Goal of the exercise: Although the records contain pictures, only their text should be repeated, exactly as it stands.

Given information:
'''

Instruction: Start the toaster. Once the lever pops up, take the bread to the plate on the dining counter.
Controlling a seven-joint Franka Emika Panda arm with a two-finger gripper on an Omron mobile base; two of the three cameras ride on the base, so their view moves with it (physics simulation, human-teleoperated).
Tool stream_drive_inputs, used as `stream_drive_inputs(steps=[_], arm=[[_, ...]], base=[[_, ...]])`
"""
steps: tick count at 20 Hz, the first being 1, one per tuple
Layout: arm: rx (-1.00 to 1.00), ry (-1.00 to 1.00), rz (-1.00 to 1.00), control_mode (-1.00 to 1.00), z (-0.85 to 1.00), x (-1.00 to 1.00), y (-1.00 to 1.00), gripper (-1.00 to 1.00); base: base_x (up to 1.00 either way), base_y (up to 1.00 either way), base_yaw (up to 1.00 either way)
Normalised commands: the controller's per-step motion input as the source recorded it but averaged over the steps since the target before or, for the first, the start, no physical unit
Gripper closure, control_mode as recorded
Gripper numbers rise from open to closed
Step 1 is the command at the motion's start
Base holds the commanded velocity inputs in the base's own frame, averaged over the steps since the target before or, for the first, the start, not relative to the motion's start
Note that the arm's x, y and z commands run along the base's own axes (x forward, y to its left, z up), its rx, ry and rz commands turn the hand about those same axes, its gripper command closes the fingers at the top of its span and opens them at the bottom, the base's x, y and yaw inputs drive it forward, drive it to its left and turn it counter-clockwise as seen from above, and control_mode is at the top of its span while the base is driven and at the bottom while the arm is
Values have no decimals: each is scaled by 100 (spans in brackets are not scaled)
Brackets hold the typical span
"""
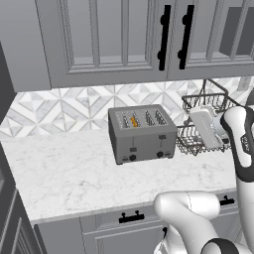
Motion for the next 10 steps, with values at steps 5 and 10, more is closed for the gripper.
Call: stream_drive_inputs(steps=[5, 10], arm=[[0, 0, 0, -100, 0, 0, 0, -100], [0, 0, 0, -100, 0, 0, 0, -100]], base=[[0, 0, 0], [0, 0, 0]])
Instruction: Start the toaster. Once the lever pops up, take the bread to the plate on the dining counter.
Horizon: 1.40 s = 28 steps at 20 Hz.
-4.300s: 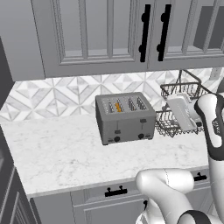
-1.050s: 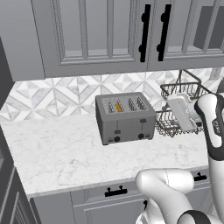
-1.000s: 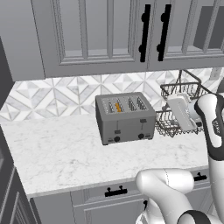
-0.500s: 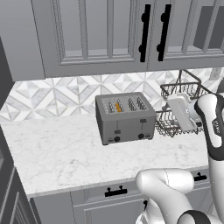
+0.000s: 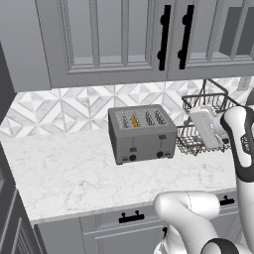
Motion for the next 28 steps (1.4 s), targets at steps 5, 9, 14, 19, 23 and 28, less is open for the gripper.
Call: stream_drive_inputs(steps=[5, 9, 14, 19, 23, 28], arm=[[0, 0, 0, -100, 0, 0, 0, -100], [0, 0, 0, -100, 0, 0, 0, -100], [0, 0, 0, -100, 0, 0, 0, -100], [0, 0, 0, -100, 0, 0, 0, -100], [0, 0, 0, -100, 0, 0, 0, -100], [0, 0, 0, -100, 0, 0, 0, -100]], base=[[0, 0, 0], [0, 0, 0], [0, 0, 0], [0, 0, 0], [0, 0, 0], [0, 0, 0]])
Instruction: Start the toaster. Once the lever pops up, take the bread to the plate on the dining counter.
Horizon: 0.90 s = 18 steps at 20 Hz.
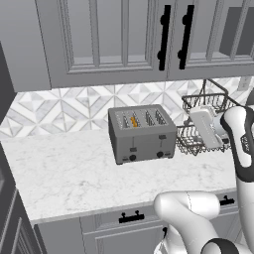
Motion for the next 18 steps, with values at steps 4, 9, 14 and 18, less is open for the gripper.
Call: stream_drive_inputs(steps=[4, 9, 14, 18], arm=[[0, 0, 0, -100, 0, 0, 0, -100], [0, 0, 0, -100, 0, 0, 0, -100], [0, 0, 0, -100, 0, 0, 0, -100], [0, 0, 0, -100, 0, 0, 0, -100]], base=[[0, 0, 0], [0, 0, 0], [0, 0, 0], [0, 0, 0]])
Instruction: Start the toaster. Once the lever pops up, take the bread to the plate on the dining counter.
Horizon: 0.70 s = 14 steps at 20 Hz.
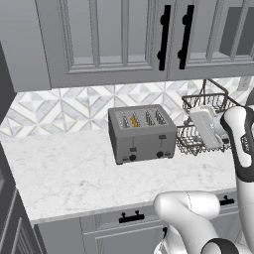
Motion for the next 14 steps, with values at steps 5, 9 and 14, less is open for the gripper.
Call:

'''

Output below:
Instruction: Start the toaster. Once the lever pops up, take the bread to the plate on the dining counter.
Controlling a seven-joint Franka Emika Panda arm with a two-finger gripper on an Omron mobile base; two of the three cameras ride on the base, so their view moves with it (physics simulation, human-teleoperated).
Tool stream_drive_inputs, used as `stream_drive_inputs(steps=[_], arm=[[_, ...]], base=[[_, ...]])`
"""
steps: tick count at 20 Hz, the first being 1, one per tuple
Layout: arm: rx (-1.00 to 1.00), ry (-1.00 to 1.00), rz (-1.00 to 1.00), control_mode (-1.00 to 1.00), z (-0.85 to 1.00), x (-1.00 to 1.00), y (-1.00 to 1.00), gripper (-1.00 to 1.00); base: base_x (up to 1.00 either way), base_y (up to 1.00 either way), base_yaw (up to 1.00 either way)
Normalised commands: the controller's per-step motion input as the source recorded it but averaged over the steps since the target before or, for the first, the start, no physical unit
Gripper closure, control_mode as recorded
Gripper numbers rise from open to closed
Step 1 is the command at the motion's start
Base holds the commanded velocity inputs in the base's own frame, averaged over the steps since the target before or, for the first, the start, not relative to the motion's start
Note that the arm's x, y and z commands run along the base's own axes (x forward, y to its left, z up), its rx, ry and rz commands turn the hand about those same axes, its gripper command closes the fingers at the top of its span and opens them at the bottom, the base's x, y and yaw inputs drive it forward, drive it to its left and turn it counter-clockwise as seen from above, and control_mode is at the top of its span while the base is driven and at the bottom while the arm is
Values have no decimals: each is scaled by 100 (spans in brackets are not scaled)
Brackets hold the typical span
"""
Motion for the next 10 steps, with values at steps 5 and 10, more is closed for the gripper.
Call: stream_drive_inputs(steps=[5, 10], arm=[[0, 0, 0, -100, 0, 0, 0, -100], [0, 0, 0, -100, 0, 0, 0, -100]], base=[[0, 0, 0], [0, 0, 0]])
Instruction: Start the toaster. Once the lever pops up, take the bread to the plate on the dining counter.
Horizon: 1.40 s = 28 steps at 20 Hz.
-4.300s: 
-1.050s: 
-1.000s: 
-0.500s: 
+0.000s: 
Motion for the next 28 steps (1.4 s), targets at steps 5, 9, 14, 19, 23 and 28, less is open for the gripper.
Call: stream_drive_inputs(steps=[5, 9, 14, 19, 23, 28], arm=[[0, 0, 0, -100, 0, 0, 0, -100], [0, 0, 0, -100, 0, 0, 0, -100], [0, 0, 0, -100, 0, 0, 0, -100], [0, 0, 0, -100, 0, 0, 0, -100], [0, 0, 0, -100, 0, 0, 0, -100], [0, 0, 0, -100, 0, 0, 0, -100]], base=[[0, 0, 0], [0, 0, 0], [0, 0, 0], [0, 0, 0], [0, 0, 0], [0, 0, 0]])
Instruction: Start the toaster. Once the lever pops up, take the bread to the plate on the dining counter.
Horizon: 0.90 s = 18 steps at 20 Hz.
Motion for the next 18 steps, with values at steps 4, 9, 14 and 18, less is open for the gripper.
Call: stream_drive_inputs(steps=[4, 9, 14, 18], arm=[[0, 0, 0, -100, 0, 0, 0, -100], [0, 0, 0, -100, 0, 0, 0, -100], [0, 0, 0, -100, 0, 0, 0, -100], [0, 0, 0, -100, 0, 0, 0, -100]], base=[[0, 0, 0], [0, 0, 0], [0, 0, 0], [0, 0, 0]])
Instruction: Start the toaster. Once the lever pops up, take the bread to the plate on the dining counter.
Horizon: 0.70 s = 14 steps at 20 Hz.
Motion for the next 14 steps, with values at steps 5, 9 and 14, less is open for the gripper.
Call:

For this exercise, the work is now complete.